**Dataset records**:
^^^^^^^^^^^^^^^^

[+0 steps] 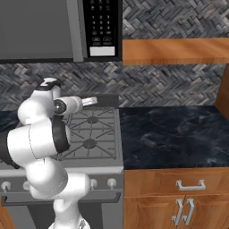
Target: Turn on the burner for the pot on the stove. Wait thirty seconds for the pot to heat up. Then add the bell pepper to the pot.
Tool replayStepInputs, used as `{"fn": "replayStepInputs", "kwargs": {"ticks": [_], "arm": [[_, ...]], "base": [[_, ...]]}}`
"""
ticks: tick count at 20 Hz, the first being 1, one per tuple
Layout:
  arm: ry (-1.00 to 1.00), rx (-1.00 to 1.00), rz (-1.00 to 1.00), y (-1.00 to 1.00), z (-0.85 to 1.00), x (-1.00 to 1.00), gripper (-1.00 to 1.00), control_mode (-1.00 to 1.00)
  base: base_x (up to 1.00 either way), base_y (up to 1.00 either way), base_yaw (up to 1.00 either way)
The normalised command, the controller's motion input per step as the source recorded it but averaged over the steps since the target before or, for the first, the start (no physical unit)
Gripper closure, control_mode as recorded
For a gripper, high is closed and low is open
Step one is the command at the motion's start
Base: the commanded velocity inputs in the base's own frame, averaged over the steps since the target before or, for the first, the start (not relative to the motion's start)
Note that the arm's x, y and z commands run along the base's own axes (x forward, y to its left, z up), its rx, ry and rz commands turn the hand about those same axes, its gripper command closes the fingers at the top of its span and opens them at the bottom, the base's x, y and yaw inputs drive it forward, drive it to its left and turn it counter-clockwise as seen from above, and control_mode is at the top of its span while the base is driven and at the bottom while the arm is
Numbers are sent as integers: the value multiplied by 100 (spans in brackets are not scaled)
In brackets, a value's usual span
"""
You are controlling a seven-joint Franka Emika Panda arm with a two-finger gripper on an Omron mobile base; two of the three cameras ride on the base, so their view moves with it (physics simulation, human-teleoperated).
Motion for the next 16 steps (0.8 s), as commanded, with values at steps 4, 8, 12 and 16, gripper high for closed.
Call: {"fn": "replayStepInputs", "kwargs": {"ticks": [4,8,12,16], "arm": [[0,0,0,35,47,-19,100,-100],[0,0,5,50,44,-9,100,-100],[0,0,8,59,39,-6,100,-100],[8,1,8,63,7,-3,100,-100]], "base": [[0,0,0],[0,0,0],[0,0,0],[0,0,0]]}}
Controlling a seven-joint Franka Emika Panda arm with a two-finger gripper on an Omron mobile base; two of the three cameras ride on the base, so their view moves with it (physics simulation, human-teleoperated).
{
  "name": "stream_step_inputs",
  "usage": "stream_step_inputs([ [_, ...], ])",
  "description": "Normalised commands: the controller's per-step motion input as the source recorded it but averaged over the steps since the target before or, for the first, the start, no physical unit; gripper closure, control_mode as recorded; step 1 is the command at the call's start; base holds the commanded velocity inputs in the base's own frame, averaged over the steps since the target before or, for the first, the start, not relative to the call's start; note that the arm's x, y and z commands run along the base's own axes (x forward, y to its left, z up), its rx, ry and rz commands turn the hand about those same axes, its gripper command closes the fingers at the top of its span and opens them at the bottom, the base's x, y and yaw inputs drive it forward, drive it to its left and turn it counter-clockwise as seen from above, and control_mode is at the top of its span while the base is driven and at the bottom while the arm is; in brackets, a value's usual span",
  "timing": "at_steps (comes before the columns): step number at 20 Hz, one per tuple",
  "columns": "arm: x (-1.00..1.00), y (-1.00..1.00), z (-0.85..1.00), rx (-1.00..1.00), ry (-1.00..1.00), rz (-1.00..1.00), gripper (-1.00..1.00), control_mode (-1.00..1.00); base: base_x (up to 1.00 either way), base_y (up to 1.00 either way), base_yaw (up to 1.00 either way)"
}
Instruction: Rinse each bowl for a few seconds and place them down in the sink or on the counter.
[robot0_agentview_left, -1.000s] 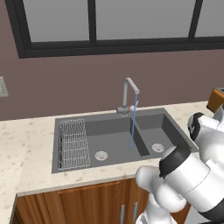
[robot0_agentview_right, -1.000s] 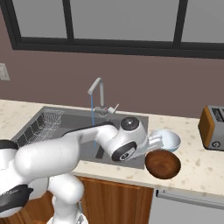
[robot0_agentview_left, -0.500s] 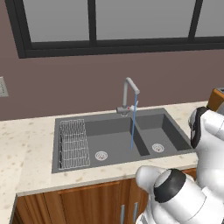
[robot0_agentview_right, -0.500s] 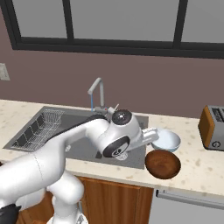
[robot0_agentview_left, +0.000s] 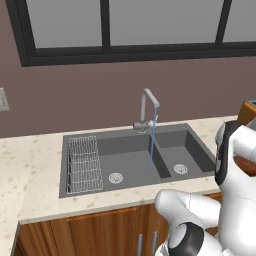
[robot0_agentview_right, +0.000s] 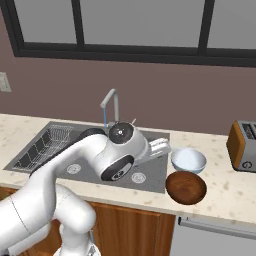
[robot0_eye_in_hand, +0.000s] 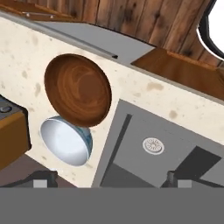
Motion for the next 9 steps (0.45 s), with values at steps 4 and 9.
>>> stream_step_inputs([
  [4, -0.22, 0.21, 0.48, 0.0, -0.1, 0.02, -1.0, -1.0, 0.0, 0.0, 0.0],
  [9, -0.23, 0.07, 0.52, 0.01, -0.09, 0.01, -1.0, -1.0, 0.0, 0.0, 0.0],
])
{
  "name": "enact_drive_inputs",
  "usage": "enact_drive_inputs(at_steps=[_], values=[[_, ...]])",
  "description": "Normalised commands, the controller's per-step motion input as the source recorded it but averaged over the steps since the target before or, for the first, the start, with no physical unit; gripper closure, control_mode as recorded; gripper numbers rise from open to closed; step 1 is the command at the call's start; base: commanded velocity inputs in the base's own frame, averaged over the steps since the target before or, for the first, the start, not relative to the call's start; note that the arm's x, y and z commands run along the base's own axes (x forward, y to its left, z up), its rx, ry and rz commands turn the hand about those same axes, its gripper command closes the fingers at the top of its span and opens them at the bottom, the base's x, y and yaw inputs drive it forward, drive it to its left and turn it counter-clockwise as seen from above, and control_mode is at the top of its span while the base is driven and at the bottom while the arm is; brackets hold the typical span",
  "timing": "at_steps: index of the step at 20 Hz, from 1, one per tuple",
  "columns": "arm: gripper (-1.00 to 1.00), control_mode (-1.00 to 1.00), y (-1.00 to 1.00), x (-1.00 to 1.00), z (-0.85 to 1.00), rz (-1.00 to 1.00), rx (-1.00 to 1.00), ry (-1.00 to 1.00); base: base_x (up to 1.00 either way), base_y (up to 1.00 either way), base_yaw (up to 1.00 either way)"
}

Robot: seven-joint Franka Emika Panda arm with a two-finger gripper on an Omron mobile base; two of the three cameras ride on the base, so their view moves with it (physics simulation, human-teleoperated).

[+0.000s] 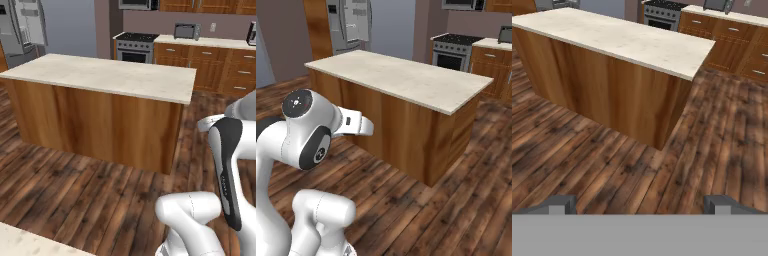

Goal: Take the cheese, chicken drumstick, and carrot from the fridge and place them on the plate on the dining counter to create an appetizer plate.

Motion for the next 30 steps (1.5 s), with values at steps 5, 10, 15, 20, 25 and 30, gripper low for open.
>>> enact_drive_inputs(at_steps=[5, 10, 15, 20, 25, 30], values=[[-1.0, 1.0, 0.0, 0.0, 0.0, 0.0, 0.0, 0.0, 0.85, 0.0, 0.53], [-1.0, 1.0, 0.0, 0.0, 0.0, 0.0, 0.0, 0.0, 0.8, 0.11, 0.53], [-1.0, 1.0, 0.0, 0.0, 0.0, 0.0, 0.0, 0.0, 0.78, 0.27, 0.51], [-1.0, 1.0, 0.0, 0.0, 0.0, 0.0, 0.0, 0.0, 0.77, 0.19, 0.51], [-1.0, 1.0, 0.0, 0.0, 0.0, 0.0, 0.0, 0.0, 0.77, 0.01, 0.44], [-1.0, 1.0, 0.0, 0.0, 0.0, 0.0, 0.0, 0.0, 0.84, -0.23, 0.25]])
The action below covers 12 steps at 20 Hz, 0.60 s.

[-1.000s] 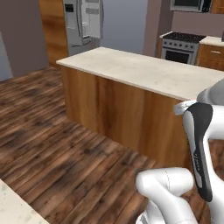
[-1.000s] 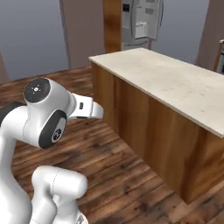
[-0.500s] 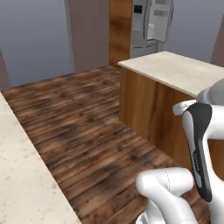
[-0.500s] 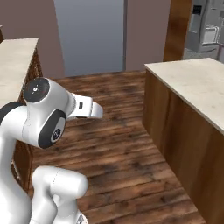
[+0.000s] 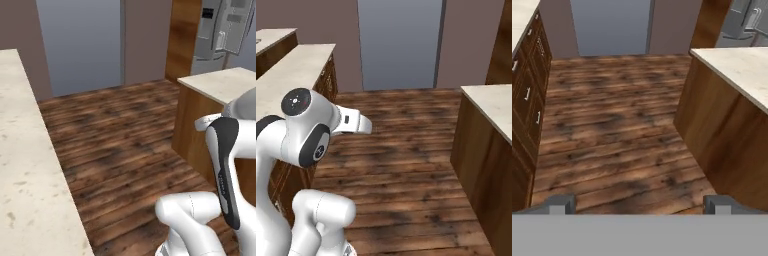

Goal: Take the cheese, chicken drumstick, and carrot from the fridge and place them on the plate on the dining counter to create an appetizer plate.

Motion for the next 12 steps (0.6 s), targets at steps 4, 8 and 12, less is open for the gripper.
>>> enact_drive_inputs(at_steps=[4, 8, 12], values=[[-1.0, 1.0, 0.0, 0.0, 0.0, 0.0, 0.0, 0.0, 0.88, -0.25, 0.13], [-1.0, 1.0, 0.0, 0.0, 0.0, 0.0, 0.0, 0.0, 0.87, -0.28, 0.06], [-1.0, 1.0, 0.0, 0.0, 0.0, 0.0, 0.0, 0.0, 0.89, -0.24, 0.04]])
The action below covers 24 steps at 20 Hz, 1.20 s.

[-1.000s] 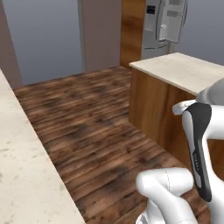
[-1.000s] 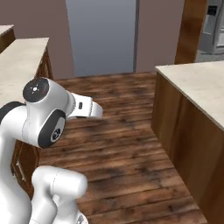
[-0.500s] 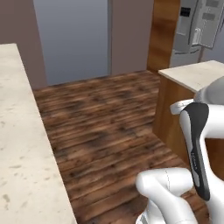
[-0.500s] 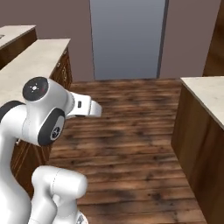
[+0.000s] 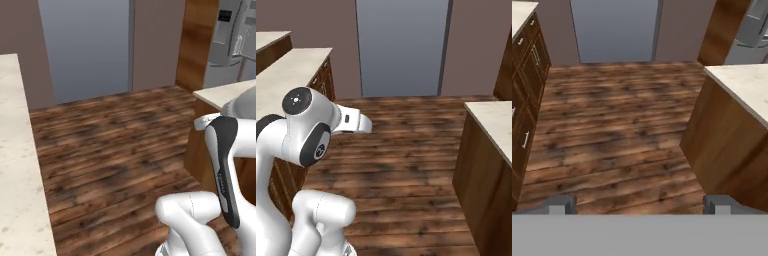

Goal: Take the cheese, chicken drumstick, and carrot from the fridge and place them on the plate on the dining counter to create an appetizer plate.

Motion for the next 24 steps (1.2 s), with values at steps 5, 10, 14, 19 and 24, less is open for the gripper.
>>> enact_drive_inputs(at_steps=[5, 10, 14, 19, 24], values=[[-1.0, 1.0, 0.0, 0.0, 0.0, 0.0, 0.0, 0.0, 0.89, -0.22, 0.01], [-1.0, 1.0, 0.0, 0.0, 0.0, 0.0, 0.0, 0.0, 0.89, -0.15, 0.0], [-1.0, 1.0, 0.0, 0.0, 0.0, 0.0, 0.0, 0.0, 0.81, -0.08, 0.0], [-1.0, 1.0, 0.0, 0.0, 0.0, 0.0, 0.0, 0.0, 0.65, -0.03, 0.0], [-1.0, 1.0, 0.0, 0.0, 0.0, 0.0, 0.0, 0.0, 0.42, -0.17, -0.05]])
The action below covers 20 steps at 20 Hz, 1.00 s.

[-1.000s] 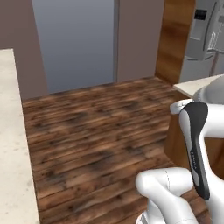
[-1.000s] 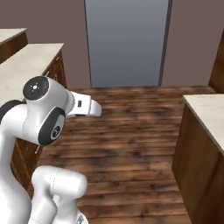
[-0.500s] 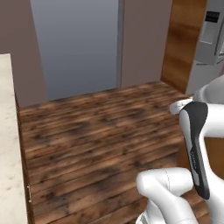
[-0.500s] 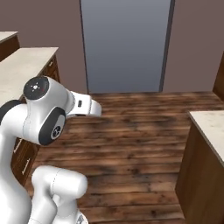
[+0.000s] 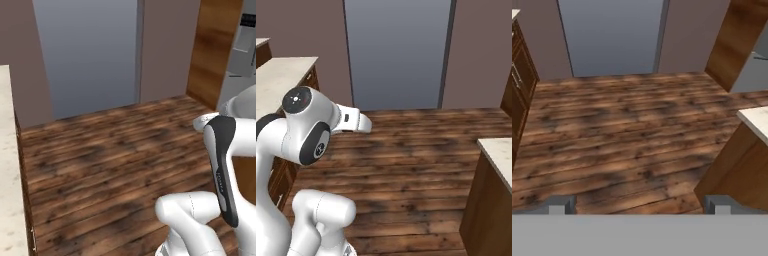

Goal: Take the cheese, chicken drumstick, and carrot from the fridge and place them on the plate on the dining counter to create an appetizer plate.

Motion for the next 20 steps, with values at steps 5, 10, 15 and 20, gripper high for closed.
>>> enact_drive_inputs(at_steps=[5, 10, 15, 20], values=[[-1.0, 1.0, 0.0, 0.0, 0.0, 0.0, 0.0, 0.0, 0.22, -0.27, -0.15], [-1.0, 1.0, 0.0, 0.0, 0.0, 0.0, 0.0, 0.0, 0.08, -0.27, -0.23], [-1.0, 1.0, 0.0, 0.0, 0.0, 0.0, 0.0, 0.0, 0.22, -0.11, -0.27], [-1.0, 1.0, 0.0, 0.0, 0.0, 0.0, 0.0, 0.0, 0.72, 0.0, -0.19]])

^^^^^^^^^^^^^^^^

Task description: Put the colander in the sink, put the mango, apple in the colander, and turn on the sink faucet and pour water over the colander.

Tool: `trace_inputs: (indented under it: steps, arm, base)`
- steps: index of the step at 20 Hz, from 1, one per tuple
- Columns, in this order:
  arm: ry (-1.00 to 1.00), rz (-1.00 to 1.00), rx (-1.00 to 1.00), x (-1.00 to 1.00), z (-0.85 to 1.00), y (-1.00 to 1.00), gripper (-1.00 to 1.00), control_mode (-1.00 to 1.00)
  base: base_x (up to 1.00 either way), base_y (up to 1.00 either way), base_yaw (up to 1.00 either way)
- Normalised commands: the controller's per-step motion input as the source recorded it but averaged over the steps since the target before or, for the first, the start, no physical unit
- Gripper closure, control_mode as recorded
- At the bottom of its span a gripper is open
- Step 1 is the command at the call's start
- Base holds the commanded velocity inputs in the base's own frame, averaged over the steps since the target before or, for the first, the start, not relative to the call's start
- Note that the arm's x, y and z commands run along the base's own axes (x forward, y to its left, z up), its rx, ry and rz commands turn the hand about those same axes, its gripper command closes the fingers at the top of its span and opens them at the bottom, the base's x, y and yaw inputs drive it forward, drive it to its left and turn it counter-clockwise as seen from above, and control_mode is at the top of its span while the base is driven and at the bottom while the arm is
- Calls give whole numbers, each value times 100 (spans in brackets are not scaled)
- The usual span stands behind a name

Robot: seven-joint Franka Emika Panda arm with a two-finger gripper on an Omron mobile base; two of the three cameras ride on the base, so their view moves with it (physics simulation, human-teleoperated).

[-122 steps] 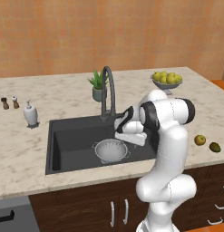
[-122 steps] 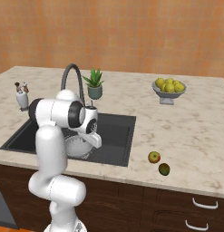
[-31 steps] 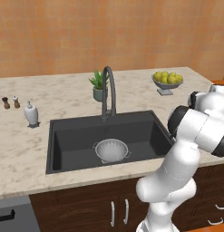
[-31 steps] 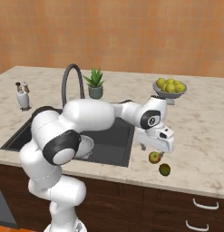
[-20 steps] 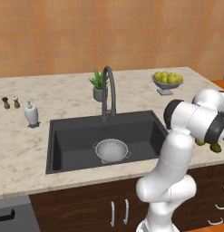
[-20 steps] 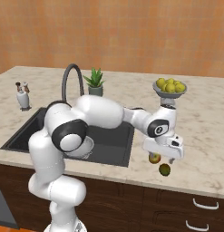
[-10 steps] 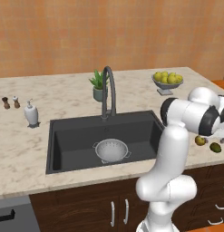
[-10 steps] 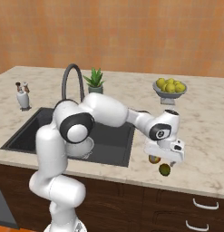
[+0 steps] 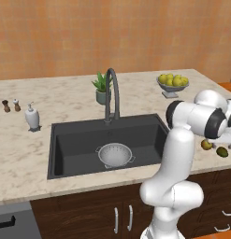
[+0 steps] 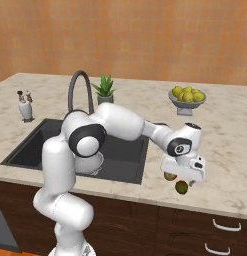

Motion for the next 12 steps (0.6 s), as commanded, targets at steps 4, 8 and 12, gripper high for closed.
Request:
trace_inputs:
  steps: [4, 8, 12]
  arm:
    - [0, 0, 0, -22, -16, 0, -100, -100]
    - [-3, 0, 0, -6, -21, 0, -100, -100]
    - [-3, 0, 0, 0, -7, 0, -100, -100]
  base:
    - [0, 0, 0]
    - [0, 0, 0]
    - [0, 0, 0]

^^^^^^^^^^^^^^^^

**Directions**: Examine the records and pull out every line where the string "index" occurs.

**Task solution**:
  "timing": "at_steps: index of the step at 20 Hz, from 1, one per tuple",
- steps: index of the step at 20 Hz, from 1, one per tuple

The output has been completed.